:: GIVEN INFORMATION ::

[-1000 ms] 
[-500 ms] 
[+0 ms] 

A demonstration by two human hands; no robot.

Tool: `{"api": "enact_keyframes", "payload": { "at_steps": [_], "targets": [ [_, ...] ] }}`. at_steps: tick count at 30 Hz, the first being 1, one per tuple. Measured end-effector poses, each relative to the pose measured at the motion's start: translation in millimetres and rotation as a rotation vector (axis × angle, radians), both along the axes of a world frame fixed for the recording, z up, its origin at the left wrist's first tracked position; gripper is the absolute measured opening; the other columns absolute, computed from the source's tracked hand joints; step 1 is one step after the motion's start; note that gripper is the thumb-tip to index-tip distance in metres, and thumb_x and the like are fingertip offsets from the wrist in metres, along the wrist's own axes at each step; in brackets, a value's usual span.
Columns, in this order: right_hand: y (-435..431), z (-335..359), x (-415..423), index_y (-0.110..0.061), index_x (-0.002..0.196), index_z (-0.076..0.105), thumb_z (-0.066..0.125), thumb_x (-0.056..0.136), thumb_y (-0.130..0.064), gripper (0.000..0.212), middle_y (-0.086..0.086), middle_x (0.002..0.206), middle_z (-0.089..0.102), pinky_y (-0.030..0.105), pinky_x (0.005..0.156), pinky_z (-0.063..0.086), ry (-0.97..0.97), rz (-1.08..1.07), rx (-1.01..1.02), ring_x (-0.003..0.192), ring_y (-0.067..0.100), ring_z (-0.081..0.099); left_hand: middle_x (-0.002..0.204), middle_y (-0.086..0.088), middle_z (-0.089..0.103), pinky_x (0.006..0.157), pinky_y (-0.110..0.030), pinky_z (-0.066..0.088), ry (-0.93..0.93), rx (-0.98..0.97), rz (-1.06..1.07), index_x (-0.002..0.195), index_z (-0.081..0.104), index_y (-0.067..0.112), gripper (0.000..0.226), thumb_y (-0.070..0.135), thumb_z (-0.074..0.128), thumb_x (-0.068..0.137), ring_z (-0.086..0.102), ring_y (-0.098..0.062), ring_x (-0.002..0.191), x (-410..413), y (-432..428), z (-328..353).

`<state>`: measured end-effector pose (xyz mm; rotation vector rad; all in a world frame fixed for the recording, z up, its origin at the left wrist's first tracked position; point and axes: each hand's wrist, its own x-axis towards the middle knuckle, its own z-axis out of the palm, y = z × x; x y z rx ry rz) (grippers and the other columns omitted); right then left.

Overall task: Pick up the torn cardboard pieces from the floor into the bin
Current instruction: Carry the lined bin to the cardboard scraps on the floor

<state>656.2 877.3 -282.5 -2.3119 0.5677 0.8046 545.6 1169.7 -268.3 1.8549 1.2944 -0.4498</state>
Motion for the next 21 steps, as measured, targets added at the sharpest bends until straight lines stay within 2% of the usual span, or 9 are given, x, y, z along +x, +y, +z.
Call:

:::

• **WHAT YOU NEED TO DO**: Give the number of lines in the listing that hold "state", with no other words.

• **SOLUTION TO THIS PROBLEM**: 2